When family members arrive at Cottonwood Tucson to participate in our Family Program they can’t imagine feeling better, getting healthy. They struggle to understand why they should participate in the Family Program. They assume that they are healthy and it is only their loved one in treatment who needs treatment. Every member of the family has learned how to behave and get through to the next day. But what they don’t realize is that it is possible to shift unhealthy logical behaviors to healthy logical behaviors. Family members can relearn how to interact with each other, let go of what they can’t control, detach from the pain as opposed to detaching from the loved one suffering from addiction and/or co-occurring disorders.

To start this healing is to experience the beginning of recovery. Participants begin to imagine how recovery can feel…

What P.L. Travers learned from Walt Disney…

English: Portrait of Walt Disney, 1 January 19...
English: Portrait of Walt Disney, 1 January 1954 Here is a picture of Walter Disney cropped from a NASA photograph. Deutsch: Walt Disney, 1954 (Photo credit: Wikipedia)

Yes, you read correctly…today we are writing about P.L.Travers and Walt Disney. During this past week one of our associates happened to watch the movie Saving Mr. Banks. She didn’t know what to expect, as she had only seen the previews in the coming attractions at her local theater and she had never read any of P.L. Travers’ works or even seen the award winning iconic Mary Poppins. (Rest assured our associate is old enough to have done both!)

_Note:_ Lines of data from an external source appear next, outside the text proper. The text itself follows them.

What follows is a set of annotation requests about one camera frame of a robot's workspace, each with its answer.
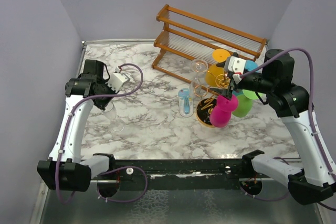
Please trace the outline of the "yellow plastic wine glass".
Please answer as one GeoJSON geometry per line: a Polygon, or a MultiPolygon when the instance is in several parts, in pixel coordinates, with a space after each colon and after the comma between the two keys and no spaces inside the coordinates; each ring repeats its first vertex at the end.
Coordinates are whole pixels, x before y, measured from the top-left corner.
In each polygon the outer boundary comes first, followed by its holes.
{"type": "Polygon", "coordinates": [[[222,67],[218,67],[216,64],[224,62],[230,53],[226,49],[216,49],[212,53],[212,57],[215,61],[213,65],[211,65],[206,74],[205,74],[205,83],[210,87],[218,87],[222,86],[222,82],[226,79],[225,72],[222,67]]]}

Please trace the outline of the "blue plastic wine glass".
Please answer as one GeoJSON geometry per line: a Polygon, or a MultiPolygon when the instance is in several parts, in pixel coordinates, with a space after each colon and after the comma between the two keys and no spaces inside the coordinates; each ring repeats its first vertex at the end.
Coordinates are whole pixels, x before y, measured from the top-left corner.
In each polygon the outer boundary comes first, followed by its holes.
{"type": "MultiPolygon", "coordinates": [[[[247,71],[251,71],[251,70],[253,70],[257,67],[258,67],[258,64],[255,63],[254,61],[247,60],[246,63],[245,63],[245,69],[247,69],[247,71]]],[[[243,94],[243,91],[242,90],[233,91],[233,94],[235,96],[239,96],[239,95],[243,94]]]]}

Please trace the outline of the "green plastic wine glass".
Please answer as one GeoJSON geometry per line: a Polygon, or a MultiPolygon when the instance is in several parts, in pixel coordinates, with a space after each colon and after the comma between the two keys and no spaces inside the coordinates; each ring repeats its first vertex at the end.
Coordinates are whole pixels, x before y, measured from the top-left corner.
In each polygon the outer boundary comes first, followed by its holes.
{"type": "Polygon", "coordinates": [[[245,117],[253,107],[254,101],[258,100],[262,93],[256,93],[255,91],[242,90],[237,96],[238,107],[232,112],[232,115],[238,118],[245,117]]]}

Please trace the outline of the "clear wine glass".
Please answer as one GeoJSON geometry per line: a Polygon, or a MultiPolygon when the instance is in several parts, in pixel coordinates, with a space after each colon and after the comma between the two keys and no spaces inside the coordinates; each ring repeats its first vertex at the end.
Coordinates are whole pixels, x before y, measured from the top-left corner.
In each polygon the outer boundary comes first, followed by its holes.
{"type": "Polygon", "coordinates": [[[124,130],[124,122],[118,117],[117,110],[113,102],[109,102],[102,113],[110,121],[110,129],[114,132],[121,132],[124,130]]]}
{"type": "Polygon", "coordinates": [[[193,98],[200,98],[205,96],[206,90],[203,88],[204,76],[208,70],[208,64],[202,59],[194,59],[190,65],[194,77],[190,83],[190,95],[193,98]]]}

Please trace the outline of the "pink plastic wine glass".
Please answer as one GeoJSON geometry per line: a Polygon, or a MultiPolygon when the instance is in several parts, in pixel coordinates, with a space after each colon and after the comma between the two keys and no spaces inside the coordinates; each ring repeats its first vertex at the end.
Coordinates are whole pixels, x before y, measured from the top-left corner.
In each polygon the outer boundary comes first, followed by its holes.
{"type": "Polygon", "coordinates": [[[235,95],[232,95],[231,99],[219,95],[217,98],[217,103],[212,110],[209,120],[214,127],[225,127],[232,116],[232,112],[238,107],[238,99],[235,95]]]}

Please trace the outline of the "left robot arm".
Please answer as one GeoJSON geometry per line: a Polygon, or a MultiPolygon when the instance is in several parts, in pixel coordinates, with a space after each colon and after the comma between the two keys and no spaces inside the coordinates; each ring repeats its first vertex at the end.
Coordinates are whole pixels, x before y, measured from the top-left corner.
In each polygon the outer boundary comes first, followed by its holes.
{"type": "Polygon", "coordinates": [[[110,154],[81,159],[81,142],[90,111],[93,107],[105,110],[110,96],[116,94],[103,77],[107,72],[105,63],[86,60],[83,72],[66,83],[60,132],[47,160],[37,165],[38,174],[51,190],[84,192],[97,175],[104,179],[115,175],[116,166],[110,162],[110,154]]]}

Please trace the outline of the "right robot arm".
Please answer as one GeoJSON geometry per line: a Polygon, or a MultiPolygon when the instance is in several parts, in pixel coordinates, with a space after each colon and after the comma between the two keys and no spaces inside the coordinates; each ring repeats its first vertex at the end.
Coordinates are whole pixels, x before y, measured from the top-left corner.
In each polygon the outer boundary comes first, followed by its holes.
{"type": "Polygon", "coordinates": [[[210,115],[215,127],[224,123],[224,114],[238,106],[234,91],[247,90],[266,99],[289,131],[300,155],[302,167],[294,167],[256,150],[242,157],[241,171],[246,177],[261,173],[286,186],[294,200],[302,205],[322,204],[335,193],[335,162],[319,131],[313,107],[314,88],[292,82],[295,61],[289,50],[271,49],[264,63],[248,70],[246,61],[233,54],[219,62],[229,84],[216,89],[217,104],[210,115]]]}

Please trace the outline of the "wooden two-tier rack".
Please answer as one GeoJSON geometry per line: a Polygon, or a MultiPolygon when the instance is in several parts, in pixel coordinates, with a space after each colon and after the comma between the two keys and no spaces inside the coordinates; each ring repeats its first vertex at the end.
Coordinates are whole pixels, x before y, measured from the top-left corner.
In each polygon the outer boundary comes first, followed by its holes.
{"type": "Polygon", "coordinates": [[[266,38],[220,24],[169,4],[161,8],[156,20],[163,23],[163,28],[153,44],[160,49],[160,52],[154,59],[152,68],[187,83],[190,83],[190,80],[159,66],[166,53],[175,54],[189,61],[202,59],[211,66],[216,63],[213,52],[217,49],[228,51],[229,56],[237,53],[243,59],[256,61],[267,44],[266,38]]]}

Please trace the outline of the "blue tool in blister pack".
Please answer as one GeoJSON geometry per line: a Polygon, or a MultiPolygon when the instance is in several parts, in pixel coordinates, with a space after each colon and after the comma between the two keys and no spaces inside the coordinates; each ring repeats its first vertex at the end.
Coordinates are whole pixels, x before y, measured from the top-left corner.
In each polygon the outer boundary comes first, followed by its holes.
{"type": "Polygon", "coordinates": [[[178,107],[180,115],[188,118],[194,113],[194,92],[189,88],[182,88],[178,92],[178,107]]]}

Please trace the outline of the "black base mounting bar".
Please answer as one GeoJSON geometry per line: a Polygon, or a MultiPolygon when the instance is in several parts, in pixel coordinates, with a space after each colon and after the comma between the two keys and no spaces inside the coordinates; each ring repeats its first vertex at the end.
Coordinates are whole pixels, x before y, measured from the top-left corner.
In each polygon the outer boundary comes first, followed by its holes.
{"type": "Polygon", "coordinates": [[[107,154],[109,169],[98,175],[103,192],[148,190],[238,190],[242,184],[261,189],[261,174],[244,159],[115,159],[107,154]]]}

For the record, Saving Mr. Banks is a biopic released during the 2013 Christmas season based on a 2002 documentary film titled The Shadow of “Mary Poppins.”  It should be noted, that as with every biopic, the movie Saving Mr. Banks is based on real people and their life story(ies), but creators dramatize certain aspects of the storyline.

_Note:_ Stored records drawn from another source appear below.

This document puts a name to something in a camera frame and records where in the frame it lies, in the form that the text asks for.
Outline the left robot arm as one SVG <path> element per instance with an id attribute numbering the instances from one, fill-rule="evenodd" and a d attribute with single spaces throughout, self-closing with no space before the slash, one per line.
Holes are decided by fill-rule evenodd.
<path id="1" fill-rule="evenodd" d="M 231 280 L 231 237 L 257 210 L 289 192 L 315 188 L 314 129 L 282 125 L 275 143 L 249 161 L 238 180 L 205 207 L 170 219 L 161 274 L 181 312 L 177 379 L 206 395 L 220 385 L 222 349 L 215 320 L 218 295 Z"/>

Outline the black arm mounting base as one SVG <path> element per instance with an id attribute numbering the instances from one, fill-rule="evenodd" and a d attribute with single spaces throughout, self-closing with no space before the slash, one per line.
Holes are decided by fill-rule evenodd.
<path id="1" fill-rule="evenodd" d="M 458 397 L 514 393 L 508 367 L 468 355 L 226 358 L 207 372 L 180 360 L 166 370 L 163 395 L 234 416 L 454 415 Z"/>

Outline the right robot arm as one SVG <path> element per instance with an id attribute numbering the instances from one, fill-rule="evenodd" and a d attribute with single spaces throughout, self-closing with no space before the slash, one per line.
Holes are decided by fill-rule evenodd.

Actually, according to the movie P. L. Travers and Walt Disney were able to teach each other a lot about how they each managed to not only cope with their childhood traumas, but to survive them.

See a trailer of Saving Mr. Banks

You can see it here.

Surviving with imagination

The movie Saving Mr. Banks would have us believe that both P. L. Travers (in real life Helen Goff) and Walt Disney survived harsh childhoods by using their imaginations to create magical worlds; she with Mary Poppins and he with Disneyland. 

This conversation between Walt Disney and P.L. Travers captures their common struggles beautifully.

Walt Disney: I don’t tell you this to make you sad, Mrs. Travers. I don’t. I love my life, I think it’s a miracle. And I loved my dad. He was a wonderful man. But rare is the day when I don’t think about that eight-year-old boy delivering newspapers in the snow and old Elias Disney with that strap in his fist. And I am just so tired, Mrs. Travers. I’m tired of remembering it *that* way. Aren’t you tired, too, Mrs. Travers? Now we all have our sad tales, buy don’t you want to finish the story? Let it all go and have a life that isn’t dictated by the past? It’s not the children she [Mary Poppins]comes to save. It’s their father. It’s *your* father… Travers Goff.

P.L. Travers: I don’t know what you think you know about me, Walter…

Walt Disney: You must have loved and admired him a lot to take his name. It’s him this is all about, isn’t it? All of it, everything. Forgiveness, Mrs. Travers, it’s what I learned from your books.

P.L. Travers: I don’t have to forgive my father. He was a wonderful man.

Walt Disney: No… you need to forgive Helen Goff. Life is a harsh sentence to lay down for yourself.

Gathering comfort from movies…

Over the years, we have often published posts about movies. Movies in fact are a way for us to escape, and so often, we find ourselves surprised at how touched we are by a certain storyline or even just one phrase. In researching for today’s post, we came across a December 27, 2013, review written by Mark Hughes for Forbes Magazine: ‘Saving Mr. Banks’ Packs Emotional Wallop. We hope you will take a few minutes to read Hughes’ observations…

“…pay attention to the story in front of you, to the people in this story, and to what is being said about their lives and their motivations. It’s wonderful, it’s surprisingly personal and unafraid of painful discussions, and it has far more heart and integrity in its pursuit of speaking to the human condition, to universal hopes and fears and loss and love, than you’ll expect. Thompson and Hanks bring it all to life with terrific performances that find the core of these characters and remain true to that in every moment on screen.”

Saving Mr. Banks deals with children, with adult children of alcoholics, with depression, with suicide ideation, with trauma, but more importantly with hope and recovery.